However, Yuan Shikai quickly neutralized the KMT’s gains both in Beijing and in the southern provinces. He ordered the murder of a top KMT leader in Shanghai and deployed his troops southward. In response, the KMT launched another armed uprising in July 1913 (the so-called “Second Revolution”), through which several southern provinces declared independence. However, Yuan Shikai’s forces defeated all rebellious provinces by September. He banned the KMT (whose leaders went into Japanese exile), and dissolved the parliament in January 1914.

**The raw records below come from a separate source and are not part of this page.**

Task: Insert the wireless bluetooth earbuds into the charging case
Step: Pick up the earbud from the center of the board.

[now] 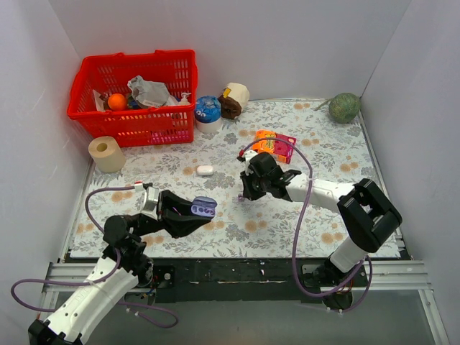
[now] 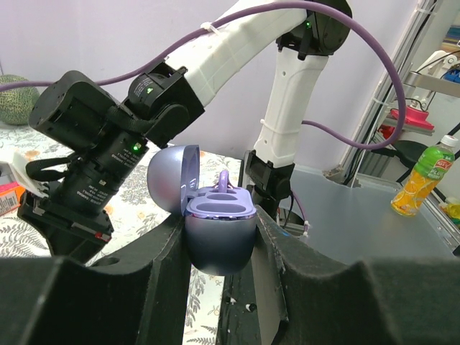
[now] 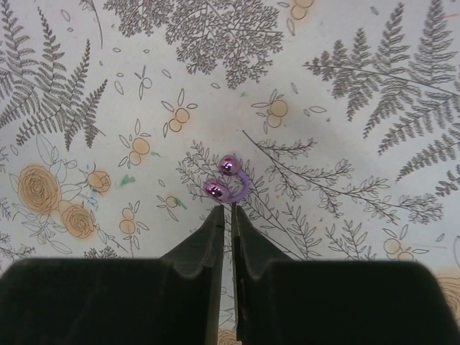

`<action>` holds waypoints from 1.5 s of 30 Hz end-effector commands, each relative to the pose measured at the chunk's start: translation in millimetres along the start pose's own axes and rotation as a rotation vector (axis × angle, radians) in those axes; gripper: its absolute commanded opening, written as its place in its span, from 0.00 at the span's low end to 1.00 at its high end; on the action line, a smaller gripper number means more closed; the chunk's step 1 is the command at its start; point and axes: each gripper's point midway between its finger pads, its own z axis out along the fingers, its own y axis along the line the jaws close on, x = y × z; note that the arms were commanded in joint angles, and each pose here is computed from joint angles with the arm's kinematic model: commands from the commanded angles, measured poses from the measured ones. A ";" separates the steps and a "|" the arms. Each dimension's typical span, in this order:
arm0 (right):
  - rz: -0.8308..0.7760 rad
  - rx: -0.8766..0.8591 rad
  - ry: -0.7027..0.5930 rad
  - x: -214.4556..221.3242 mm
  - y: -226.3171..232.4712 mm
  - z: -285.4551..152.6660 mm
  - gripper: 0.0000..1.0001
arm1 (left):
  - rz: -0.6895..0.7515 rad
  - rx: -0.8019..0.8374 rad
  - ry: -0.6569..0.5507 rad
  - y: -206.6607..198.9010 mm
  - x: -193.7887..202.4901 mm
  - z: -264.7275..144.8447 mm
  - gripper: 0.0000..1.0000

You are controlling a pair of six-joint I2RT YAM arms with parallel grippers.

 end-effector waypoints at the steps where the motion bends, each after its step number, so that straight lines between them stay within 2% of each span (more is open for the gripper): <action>1: 0.041 0.067 -0.077 -21.2 -14.4 -5.6 0.13 | 0.012 -0.007 -0.020 -1.3 -4.3 -0.9 0.00; 5: 0.036 0.078 -0.043 -19.8 -19.3 5.1 0.01 | 0.013 -0.008 -0.022 -1.9 -4.7 -1.5 0.00; 14: 0.030 0.059 -0.019 -30.9 -15.9 24.0 0.01 | 0.023 -0.010 -0.021 -4.2 -7.2 -2.6 0.00; 25: 0.085 0.004 0.060 11.0 -4.4 20.9 0.01 | 0.025 -0.007 -0.020 -5.7 -7.7 -3.3 0.00; 31: 0.091 -0.032 0.054 21.5 13.8 13.1 0.01 | 0.024 -0.008 -0.018 -5.0 -8.0 -2.6 0.00; 37: 0.102 0.040 0.040 26.9 5.3 7.2 0.01 | 0.015 -0.004 -0.018 -5.4 -8.4 -1.8 0.00; 38: 0.103 0.049 0.026 23.7 4.2 5.1 0.11 | 0.017 -0.003 -0.021 -6.0 -9.1 -1.8 0.00; 41: 0.120 0.096 -0.034 9.2 -1.3 -5.3 0.28 | 0.017 -0.004 -0.022 -6.1 -9.6 -1.9 0.00; 45: 0.154 0.139 -0.126 -17.3 -5.8 -25.7 0.36 | 0.021 -0.007 -0.026 -6.1 -10.3 -2.3 0.00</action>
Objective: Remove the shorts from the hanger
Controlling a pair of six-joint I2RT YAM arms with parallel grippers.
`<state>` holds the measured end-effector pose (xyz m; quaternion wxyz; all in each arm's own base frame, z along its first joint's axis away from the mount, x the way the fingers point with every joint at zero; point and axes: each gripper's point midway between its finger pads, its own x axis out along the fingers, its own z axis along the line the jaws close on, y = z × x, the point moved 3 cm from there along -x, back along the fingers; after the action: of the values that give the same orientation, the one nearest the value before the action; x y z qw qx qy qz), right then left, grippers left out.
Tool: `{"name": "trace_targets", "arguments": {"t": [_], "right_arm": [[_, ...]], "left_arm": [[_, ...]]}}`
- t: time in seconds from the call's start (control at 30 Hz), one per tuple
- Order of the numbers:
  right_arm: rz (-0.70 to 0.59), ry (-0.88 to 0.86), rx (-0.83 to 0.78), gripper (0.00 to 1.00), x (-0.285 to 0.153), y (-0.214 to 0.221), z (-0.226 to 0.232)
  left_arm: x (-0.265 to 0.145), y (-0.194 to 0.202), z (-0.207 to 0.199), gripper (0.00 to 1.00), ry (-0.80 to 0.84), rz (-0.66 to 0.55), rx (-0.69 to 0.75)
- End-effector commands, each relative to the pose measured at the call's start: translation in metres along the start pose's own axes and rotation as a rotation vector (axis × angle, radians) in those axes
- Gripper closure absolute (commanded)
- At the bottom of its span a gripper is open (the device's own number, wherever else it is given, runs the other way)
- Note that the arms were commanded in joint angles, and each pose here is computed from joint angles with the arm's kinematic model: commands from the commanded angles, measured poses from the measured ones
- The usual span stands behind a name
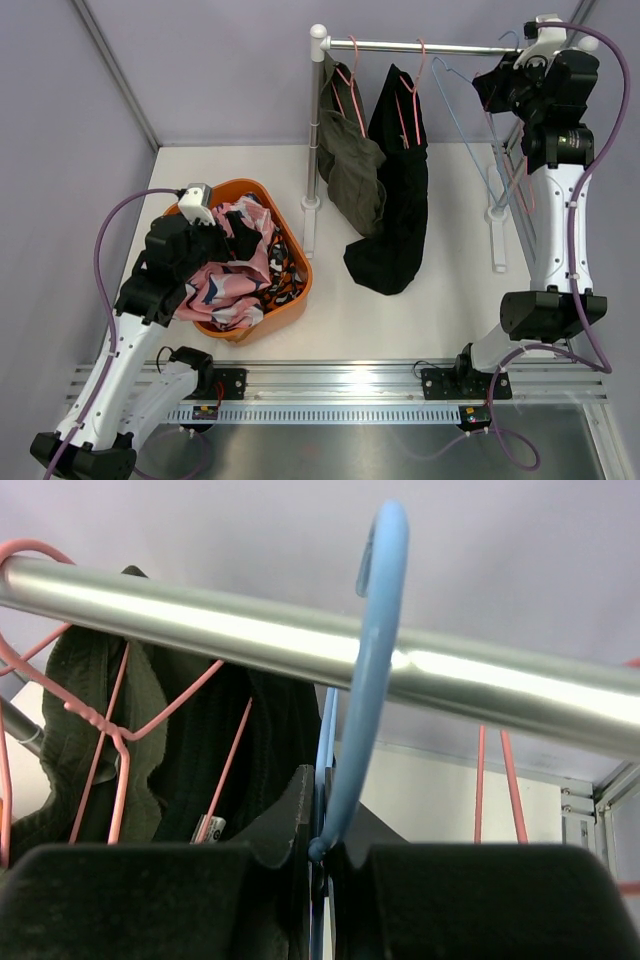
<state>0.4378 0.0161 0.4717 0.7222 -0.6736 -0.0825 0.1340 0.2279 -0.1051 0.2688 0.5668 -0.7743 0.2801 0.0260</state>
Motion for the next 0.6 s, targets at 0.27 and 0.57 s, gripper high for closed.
{"name": "trace_targets", "arguments": {"t": [0.27,0.57], "right_arm": [[0.0,-0.017,0.059,1.0,0.023,-0.001,-0.006],[0.046,-0.016,0.105,0.98,0.027,0.019,-0.007]], "left_arm": [[0.0,-0.008,-0.007,0.01,0.041,-0.036,0.026],[0.002,-0.007,-0.006,0.01,0.039,-0.025,0.025]]}}
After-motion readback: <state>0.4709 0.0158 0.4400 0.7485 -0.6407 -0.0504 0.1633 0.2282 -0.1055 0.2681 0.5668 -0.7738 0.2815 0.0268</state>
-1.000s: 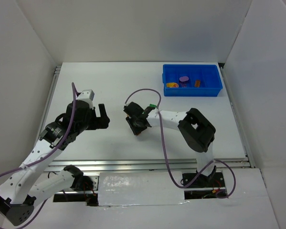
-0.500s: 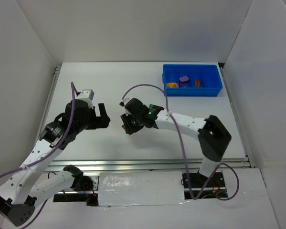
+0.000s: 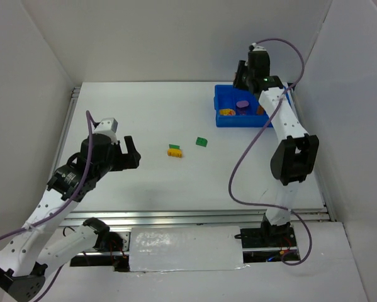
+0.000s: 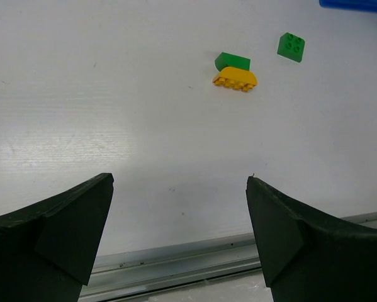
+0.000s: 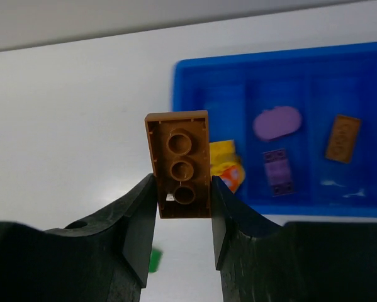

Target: Sort the legos into containers by color

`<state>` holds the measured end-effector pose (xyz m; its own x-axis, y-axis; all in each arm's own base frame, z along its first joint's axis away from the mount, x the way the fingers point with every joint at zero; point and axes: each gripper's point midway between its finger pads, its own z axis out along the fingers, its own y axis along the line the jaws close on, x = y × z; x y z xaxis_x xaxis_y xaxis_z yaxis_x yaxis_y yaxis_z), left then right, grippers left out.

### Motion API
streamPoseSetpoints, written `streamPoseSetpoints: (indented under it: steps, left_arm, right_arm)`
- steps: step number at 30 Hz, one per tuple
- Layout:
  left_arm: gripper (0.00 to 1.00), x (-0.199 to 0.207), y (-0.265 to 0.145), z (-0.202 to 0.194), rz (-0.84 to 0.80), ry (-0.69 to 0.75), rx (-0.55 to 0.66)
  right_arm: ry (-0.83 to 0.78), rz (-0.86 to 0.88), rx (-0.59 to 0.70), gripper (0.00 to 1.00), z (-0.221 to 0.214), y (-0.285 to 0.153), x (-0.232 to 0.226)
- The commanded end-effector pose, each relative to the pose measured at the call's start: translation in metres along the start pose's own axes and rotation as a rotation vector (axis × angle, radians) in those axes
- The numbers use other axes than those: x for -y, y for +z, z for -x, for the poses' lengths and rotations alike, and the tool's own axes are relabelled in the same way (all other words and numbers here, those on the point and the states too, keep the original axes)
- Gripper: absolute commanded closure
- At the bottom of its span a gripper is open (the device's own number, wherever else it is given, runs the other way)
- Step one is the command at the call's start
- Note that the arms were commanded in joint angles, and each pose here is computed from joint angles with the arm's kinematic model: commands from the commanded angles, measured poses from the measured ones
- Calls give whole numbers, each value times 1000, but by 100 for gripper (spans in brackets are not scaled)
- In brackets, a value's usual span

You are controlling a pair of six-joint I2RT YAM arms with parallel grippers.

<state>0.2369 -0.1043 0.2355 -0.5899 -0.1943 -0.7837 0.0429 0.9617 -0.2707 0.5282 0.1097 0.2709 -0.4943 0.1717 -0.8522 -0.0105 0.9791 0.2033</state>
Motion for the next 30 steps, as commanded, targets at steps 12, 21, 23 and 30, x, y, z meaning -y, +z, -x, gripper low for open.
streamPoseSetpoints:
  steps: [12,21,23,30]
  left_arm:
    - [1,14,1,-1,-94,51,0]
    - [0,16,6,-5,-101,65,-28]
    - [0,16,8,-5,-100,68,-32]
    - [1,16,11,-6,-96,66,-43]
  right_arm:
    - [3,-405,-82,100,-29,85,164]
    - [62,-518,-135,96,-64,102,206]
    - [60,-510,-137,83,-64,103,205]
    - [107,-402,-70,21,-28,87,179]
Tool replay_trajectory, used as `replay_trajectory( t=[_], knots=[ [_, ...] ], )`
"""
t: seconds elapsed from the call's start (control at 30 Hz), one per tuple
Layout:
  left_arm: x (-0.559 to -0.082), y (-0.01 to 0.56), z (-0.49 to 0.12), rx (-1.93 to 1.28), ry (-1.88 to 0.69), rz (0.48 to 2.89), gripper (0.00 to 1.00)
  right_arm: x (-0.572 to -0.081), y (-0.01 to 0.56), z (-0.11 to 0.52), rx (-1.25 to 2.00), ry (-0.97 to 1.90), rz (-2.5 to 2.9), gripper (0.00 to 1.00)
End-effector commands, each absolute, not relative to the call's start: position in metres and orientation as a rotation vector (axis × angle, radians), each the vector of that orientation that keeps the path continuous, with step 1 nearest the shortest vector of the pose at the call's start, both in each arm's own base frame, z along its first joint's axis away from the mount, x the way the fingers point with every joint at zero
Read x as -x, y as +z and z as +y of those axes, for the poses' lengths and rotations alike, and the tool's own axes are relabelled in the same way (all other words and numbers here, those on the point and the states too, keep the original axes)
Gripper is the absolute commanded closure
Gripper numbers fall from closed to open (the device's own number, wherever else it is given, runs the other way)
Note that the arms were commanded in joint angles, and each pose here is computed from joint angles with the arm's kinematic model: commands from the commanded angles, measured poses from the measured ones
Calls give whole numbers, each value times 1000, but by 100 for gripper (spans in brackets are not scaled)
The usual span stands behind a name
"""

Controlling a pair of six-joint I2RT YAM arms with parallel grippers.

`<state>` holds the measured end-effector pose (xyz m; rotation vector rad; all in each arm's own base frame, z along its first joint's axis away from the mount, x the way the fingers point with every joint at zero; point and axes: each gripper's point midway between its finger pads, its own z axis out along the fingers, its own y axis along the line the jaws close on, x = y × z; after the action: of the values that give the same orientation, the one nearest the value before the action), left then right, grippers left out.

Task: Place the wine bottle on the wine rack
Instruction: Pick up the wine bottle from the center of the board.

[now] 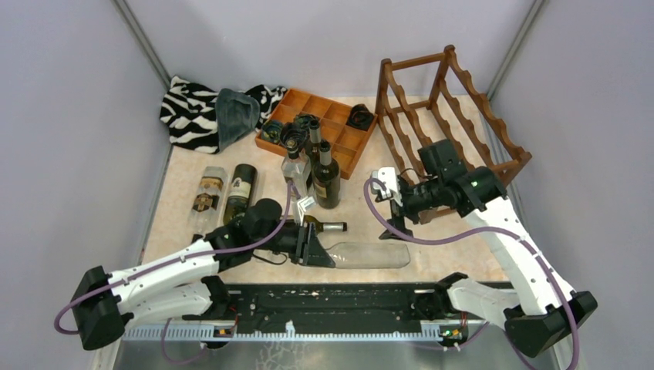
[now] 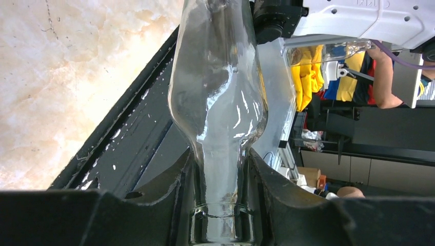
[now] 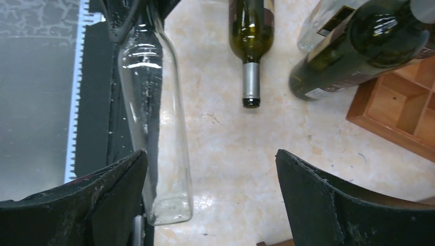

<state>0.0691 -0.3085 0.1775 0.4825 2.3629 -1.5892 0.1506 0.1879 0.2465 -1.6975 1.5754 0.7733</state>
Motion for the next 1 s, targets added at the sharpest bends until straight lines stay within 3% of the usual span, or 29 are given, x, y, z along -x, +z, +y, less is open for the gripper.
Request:
replay_trajectory(
  t=[0.0, 0.27, 0.47, 0.8, 0.9, 0.97],
  knots=[
    [-76, 210, -319, -479, -1692, 2187, 100, -141, 249, 195, 1665, 878, 1567, 6],
    [-86, 220, -324, -390, -1716, 2154, 100, -119, 213, 210, 1768, 1003, 1574, 5],
    [-92, 226, -329, -368, -1717, 2142, 100, -133, 194, 228, 1766, 934, 1562, 6],
    [-99, 235, -333, -337, -1737, 2104, 100, -122, 168, 242, 1860, 960, 1547, 19],
    [-100, 235, -332, -328, -1746, 2099, 100, -119, 167, 244, 1877, 977, 1530, 28],
    [-100, 233, -331, -318, -1752, 2098, 100, -116, 167, 243, 1902, 986, 1502, 52]
  ],
)
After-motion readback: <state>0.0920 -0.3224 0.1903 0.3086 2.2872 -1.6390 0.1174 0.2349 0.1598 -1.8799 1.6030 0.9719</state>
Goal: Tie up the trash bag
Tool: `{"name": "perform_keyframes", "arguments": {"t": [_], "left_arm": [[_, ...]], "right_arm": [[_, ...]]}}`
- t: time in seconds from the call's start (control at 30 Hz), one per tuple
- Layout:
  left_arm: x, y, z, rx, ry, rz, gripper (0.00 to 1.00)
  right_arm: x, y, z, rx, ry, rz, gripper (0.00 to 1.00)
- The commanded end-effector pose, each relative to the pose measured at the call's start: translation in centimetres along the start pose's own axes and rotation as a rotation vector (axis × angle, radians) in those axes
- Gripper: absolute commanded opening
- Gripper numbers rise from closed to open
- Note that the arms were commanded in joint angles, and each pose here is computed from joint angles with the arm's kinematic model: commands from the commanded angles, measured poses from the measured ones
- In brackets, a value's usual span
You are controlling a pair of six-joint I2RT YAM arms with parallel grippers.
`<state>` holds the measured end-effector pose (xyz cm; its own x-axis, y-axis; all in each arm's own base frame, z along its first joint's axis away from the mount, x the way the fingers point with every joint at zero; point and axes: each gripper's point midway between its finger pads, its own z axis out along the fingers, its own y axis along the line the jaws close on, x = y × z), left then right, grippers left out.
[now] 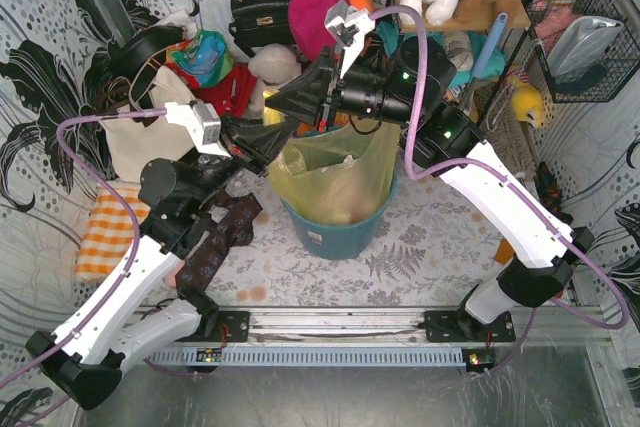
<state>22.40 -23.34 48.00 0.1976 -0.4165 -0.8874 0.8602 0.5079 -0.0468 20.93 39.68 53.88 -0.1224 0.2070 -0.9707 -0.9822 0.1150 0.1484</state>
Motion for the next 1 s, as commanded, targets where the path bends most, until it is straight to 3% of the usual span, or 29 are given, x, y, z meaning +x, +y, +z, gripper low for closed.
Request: {"name": "perform_keyframes", "arguments": {"t": [0.0,0.47,0.97], "left_arm": [[1.8,0.2,-0.4,-0.007,0.027,-0.049,0.03],[2.8,0.1,-1.6,-0.024,0.052,-0.068,0.17],[4.5,0.0,-1.8,-0.013,0.071,-0.107,0.12]], "right_arm": [[-3.9,1.2,-0.5,-0.008,-0.122,-0.056,0.00],[-4.9,0.7,-0.8,0.031,-0.155,-0.075,0.00],[-5.7,0.7,-0.9,0.041,-0.186,-0.080,0.00]]}}
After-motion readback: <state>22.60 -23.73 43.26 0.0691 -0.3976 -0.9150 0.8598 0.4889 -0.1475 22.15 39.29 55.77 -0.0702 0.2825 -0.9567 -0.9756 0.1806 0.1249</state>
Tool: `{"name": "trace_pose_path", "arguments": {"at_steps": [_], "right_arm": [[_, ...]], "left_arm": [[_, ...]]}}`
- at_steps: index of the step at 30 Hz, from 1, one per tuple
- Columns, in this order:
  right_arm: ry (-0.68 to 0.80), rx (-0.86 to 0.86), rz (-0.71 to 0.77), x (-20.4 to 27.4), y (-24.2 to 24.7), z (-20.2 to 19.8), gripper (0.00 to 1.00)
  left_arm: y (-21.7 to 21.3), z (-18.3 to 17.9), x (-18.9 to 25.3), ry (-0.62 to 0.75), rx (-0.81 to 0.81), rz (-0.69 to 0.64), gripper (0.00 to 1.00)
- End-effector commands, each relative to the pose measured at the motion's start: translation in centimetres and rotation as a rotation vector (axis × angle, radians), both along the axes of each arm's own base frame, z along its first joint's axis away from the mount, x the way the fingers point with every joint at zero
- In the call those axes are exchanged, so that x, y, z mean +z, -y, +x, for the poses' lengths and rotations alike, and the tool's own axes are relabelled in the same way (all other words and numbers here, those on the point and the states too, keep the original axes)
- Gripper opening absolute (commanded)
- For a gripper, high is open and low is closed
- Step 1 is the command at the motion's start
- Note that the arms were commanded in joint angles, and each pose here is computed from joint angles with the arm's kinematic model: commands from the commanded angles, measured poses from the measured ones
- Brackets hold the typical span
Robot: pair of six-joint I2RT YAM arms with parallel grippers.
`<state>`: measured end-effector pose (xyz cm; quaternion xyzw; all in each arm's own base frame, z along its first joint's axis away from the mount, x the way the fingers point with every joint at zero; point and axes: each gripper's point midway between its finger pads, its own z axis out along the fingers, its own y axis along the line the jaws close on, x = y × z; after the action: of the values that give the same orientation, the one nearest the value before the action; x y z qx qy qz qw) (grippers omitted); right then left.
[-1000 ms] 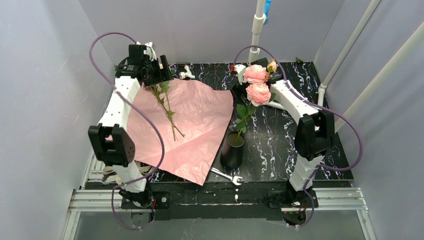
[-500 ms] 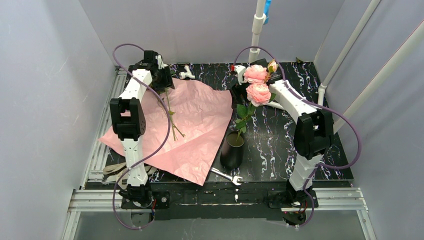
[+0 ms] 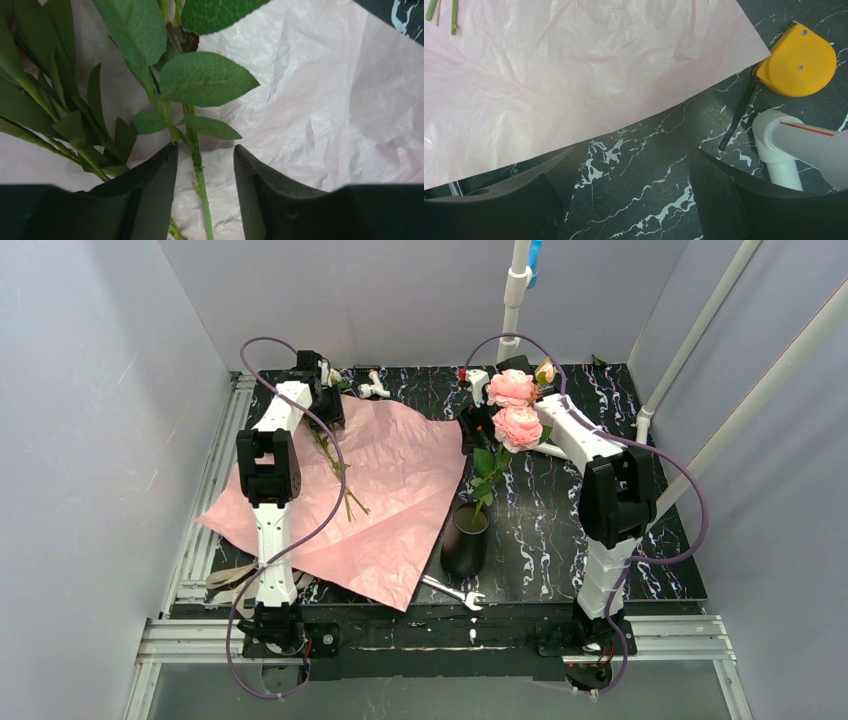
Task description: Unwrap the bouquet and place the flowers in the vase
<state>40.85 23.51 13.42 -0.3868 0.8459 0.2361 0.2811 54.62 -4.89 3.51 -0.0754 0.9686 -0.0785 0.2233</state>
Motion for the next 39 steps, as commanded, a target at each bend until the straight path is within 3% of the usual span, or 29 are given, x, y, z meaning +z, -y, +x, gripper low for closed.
{"name": "trace_pose_path", "arguments": {"at_steps": [1,8,16,23,28,30,33,39], "right_arm": [[0.009,-0.009,0.003,0.7,0.2,0.9,0.87],[-0.001,-0.009,-0.013,0.3,0.6,0.9,0.87],[0.014,-0.004,-0.015,1.1,0.7,0.9,0.87],[0.024,0.001,-0.003,1.8,0.7,0.5,0.87],[0.029,0.000,0.007,2.3,0.7,0.1,0.91],[0.032,0.002,0.010,2.5,0.7,-0.1,0.98],[0.038,0.003,0.011,2.9,0.9,-0.5,0.98],[0.047,-0.004,0.011,3.5,1.4,-1.5,0.98]], "left_arm": [[0.1,1.3,2.3,0.052,-0.007,-0.028,0.39],[2.7,2.5,8.3,0.179,0.018,-0.204,0.00],[4.3,1.9,20.0,0.402,0.043,-0.350,0.00],[6.0,-1.0,31.9,0.737,-0.073,-0.476,0.00],[7.4,-5.6,41.2,1.017,-0.226,-0.534,0.00],[8.1,-8.1,44.5,1.085,-0.290,-0.550,0.00],[9.5,-12.3,48.7,1.190,-0.416,-0.597,0.00],[14.3,-20.0,52.2,1.305,-0.643,-0.631,0.00]]}}
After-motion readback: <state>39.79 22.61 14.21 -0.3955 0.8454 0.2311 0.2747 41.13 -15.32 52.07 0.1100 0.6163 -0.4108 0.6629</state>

Japan’s 21 demands and Yuan Shikai’s fall. At the same time, the Japanese imperialists were taking advantage of China’s disunity and other weaknesses to expand into Chinese territory. They quickly seized Qingdao from Germany in 1914. In January 1915, they secretly presented Yuan Shikai’s government with 21 demands, and sent an ultimatum four months later.

The Japanese demands included virtual control of Shandong province; extended rights to land and economic resources in Manchuria and Mongolia; converting an iron and steel firm into a joint Sino-Japanese enterprise; prohibiting China from leasing or ceding any harbors or offshore islands to any third power; and virtual control of China’s various other affairs, including the construction of vital railway lines connecting Hubei, Jiangxi and Guangdong.

Yuan Shikai, who was planning to make himself emperor, accepted most of the Japanese demands (while wavering on some) to gain the support of Japanese imperialism. In December 1915, he proclaimed himself emperor of China. Almost immediately, major uprisings broke out in three southern provinces. At the same time, the Chinese people rose as one to oppose Japan’s 21 demands.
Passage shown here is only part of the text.